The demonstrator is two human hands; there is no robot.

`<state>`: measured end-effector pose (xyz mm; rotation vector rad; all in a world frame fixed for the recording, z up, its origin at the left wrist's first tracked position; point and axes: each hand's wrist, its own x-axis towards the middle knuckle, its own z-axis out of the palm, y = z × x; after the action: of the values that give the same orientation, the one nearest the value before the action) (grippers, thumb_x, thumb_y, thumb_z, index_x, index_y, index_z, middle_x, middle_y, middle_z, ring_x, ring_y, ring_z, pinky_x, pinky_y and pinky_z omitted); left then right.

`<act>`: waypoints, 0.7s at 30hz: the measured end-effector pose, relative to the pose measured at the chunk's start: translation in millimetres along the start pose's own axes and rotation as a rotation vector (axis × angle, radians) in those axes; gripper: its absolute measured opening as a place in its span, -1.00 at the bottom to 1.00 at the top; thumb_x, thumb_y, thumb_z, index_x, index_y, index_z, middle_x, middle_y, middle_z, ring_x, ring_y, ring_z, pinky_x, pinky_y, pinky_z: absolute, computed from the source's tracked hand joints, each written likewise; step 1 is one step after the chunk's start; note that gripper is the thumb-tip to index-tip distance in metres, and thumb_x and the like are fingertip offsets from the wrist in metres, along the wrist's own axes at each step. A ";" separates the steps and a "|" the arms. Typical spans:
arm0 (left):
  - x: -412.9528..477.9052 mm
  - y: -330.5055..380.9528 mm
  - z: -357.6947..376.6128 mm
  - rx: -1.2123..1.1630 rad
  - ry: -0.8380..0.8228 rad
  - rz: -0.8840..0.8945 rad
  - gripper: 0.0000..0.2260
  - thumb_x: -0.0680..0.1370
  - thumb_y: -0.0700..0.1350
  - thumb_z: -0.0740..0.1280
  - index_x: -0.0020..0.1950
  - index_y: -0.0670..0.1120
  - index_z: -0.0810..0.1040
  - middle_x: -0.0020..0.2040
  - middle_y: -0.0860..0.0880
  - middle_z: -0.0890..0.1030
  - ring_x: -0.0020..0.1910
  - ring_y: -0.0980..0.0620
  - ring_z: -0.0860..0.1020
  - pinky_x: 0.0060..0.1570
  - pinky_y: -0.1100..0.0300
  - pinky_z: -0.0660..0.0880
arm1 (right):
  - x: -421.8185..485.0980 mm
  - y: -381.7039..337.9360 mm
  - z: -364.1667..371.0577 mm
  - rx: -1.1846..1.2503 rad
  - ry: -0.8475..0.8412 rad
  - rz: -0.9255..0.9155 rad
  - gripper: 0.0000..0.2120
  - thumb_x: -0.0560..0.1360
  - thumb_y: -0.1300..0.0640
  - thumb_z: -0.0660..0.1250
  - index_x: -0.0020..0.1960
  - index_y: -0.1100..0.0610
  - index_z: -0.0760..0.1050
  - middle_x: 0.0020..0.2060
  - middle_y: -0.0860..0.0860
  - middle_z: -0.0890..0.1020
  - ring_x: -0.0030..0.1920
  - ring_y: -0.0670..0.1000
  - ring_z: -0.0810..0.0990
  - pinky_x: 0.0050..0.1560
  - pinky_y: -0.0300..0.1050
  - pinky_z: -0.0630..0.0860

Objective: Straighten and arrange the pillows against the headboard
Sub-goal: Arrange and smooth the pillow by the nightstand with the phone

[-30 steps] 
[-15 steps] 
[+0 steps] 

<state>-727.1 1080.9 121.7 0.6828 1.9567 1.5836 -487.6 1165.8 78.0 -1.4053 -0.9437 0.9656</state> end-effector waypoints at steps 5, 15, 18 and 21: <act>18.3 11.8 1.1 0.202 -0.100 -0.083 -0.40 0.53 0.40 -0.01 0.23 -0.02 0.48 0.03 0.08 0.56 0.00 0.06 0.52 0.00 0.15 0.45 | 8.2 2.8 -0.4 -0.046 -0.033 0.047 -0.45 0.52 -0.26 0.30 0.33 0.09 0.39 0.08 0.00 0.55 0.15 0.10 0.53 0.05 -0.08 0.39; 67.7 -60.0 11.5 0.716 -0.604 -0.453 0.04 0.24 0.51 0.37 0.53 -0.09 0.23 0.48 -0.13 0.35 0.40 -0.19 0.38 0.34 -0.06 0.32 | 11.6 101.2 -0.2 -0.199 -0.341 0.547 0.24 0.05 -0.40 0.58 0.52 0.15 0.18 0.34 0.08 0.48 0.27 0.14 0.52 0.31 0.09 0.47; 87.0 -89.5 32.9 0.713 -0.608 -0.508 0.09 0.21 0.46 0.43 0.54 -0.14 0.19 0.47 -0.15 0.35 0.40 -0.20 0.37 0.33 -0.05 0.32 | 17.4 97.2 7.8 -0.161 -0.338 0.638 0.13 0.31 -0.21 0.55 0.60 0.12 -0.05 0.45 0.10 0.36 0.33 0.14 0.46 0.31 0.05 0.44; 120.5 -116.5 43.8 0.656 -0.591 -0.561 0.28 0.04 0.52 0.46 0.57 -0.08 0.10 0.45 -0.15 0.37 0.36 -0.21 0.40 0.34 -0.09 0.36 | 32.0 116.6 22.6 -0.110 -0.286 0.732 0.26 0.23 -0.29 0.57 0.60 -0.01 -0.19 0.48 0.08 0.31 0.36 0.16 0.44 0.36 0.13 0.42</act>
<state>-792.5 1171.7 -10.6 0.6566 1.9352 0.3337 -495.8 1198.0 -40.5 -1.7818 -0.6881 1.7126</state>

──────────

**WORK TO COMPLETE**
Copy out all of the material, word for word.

**OUTPUT BELOW**
The demonstrator is two human hands; there is no robot.

`<state>`: measured end-effector pose (xyz mm; rotation vector rad; all in a world frame fixed for the recording, z up, its origin at the left wrist's first tracked position; point and axes: each hand's wrist, its own x-axis towards the middle knuckle, its own z-axis out of the palm, y = z × x; after the action: of the values that give the same orientation, the one nearest the value before the action) (grippers, thumb_x, thumb_y, thumb_z, index_x, index_y, index_z, middle_x, middle_y, middle_z, ring_x, ring_y, ring_z, pinky_x, pinky_y and pinky_z omitted); left then right.

`<act>`: waypoints, 0.7s at 30hz: the measured end-effector pose, relative to the pose measured at the chunk's start: translation in millimetres along the start pose's own axes and rotation as a rotation vector (axis × angle, radians) in those axes; gripper: its absolute measured opening as a place in its span, -1.00 at the bottom to 1.00 at the top; thumb_x, thumb_y, thumb_z, index_x, index_y, index_z, middle_x, middle_y, middle_z, ring_x, ring_y, ring_z, pinky_x, pinky_y, pinky_z: absolute, computed from the source's tracked hand joints, each written likewise; step 1 is one step after the chunk's start; note that gripper is the thumb-tip to index-tip distance in metres, and thumb_x and the like are fingertip offsets from the wrist in metres, along the wrist's own axes at each step. A ";" separates the steps and a "|" the arms. Typical spans:
arm0 (left):
  - x: -412.9528..477.9052 mm
  - y: -330.5055..380.9528 mm
  - z: -357.6947..376.6128 mm
  - rx: -1.2123..1.1630 rad
  - ry: -0.8380..0.8228 rad
  - rz: -0.8840..0.8945 rad
  - gripper: 0.0000..0.2260
  - thumb_x: -0.0680..0.1370
  - thumb_y: -0.0700..0.1350
  - thumb_z: -0.0740..0.1280
  - index_x: -0.0020..0.1950
  - index_y: -0.0670..0.1120
  - index_z: -0.0810..0.1040
  - middle_x: -0.0020..0.2040
  - middle_y: -0.0860..0.0880
  - middle_z: -0.0890..0.1030
  - ring_x: -0.0020..0.1910
  - ring_y: -0.0980..0.0620
  - ring_z: -0.0860..0.1020
  - pinky_x: 0.0060..0.1570
  - pinky_y: -0.1100..0.0300
  - pinky_z: -0.0660..0.0880
arm1 (right):
  - x: -421.8185..485.0980 mm
  - y: -381.7039..337.9360 mm
  - z: -364.1667..371.0577 mm
  - rx: -1.1846..1.2503 rad
  - ry: -0.8475..0.8412 rad
  - rz: -0.9255..0.9155 rad
  - gripper: 0.0000..0.2120
  - thumb_x: -0.0560..0.1360
  - thumb_y: -0.1300..0.0640
  - thumb_z: -0.0660..0.1250
  - index_x: -0.0020..0.1960
  - index_y: -0.1100..0.0610
  - index_z: -0.0760..0.1050
  - middle_x: 0.0020..0.2060
  - middle_y: -0.0860..0.0860
  - middle_z: -0.0890..0.1020
  - ring_x: -0.0030..0.1920
  - ring_y: -0.0670..0.1000
  - ring_z: -0.0810..0.0990
  - pinky_x: 0.0050..0.1560
  - pinky_y: -0.0300..0.1050
  - pinky_z: -0.0630..0.0860

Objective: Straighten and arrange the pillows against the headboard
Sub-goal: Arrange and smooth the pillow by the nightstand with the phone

[-30 steps] 
[-15 steps] 
[+0 steps] 

<state>-727.1 1080.9 121.7 0.6828 1.9567 1.5836 -487.6 1165.8 78.0 -1.4053 -0.9437 0.9656</state> end-effector waypoints at steps 5, 15, 18 and 21: <act>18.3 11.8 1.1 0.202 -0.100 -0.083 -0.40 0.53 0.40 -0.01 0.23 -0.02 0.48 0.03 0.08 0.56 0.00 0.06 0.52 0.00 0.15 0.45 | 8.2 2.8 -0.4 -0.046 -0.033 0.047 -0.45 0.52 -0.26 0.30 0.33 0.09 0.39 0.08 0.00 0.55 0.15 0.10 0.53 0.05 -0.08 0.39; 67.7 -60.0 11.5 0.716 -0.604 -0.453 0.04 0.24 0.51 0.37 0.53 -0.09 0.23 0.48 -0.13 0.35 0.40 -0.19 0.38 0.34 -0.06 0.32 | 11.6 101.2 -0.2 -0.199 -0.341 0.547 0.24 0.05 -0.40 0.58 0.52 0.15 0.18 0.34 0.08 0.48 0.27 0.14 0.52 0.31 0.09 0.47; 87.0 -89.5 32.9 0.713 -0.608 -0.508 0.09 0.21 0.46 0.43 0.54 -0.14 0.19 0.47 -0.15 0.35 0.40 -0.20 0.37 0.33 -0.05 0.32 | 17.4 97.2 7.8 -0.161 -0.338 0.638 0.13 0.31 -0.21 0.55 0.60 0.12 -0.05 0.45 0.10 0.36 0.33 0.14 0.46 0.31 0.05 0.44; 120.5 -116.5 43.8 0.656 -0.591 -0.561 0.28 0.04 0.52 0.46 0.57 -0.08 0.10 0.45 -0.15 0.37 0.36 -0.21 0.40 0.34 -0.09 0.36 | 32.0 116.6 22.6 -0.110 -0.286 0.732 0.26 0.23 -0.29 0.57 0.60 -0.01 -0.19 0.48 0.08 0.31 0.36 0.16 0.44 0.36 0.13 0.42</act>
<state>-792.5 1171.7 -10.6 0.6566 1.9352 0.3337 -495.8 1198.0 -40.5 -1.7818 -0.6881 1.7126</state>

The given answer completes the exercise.